TASK DIRECTIONS
Across the whole listing, filter for the string "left" and copy every line that has it.

DATASET EXTRACT
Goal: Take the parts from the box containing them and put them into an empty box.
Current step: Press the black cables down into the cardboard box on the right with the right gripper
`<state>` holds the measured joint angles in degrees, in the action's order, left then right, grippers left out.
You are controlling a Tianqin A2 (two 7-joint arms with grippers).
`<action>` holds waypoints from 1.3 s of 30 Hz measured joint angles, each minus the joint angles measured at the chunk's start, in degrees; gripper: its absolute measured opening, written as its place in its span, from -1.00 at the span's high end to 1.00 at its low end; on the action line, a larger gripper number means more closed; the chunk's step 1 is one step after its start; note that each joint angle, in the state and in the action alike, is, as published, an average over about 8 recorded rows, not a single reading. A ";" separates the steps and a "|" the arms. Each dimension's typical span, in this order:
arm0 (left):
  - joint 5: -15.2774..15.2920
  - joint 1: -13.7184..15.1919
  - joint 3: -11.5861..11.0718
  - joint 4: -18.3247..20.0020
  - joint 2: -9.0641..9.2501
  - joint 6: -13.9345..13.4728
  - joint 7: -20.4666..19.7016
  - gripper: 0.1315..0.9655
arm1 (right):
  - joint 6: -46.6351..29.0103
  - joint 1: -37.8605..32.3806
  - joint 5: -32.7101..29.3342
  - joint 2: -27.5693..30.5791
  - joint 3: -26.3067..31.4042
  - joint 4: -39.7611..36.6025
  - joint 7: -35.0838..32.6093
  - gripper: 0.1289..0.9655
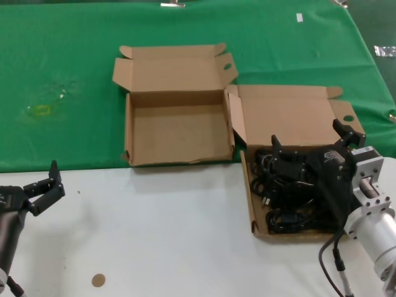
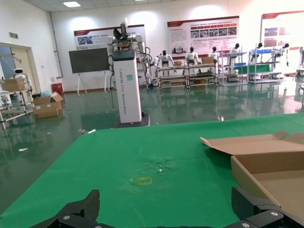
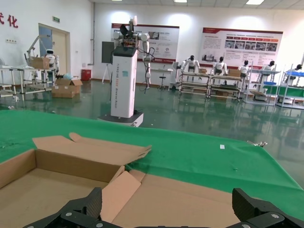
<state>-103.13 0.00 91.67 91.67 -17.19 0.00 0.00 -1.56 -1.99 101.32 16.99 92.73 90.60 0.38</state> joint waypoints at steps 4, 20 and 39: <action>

EXPECTED ANSWER
`<state>` holds the measured joint angles in degrees, in the action's order, left then right, grippers left out.
arm0 (left):

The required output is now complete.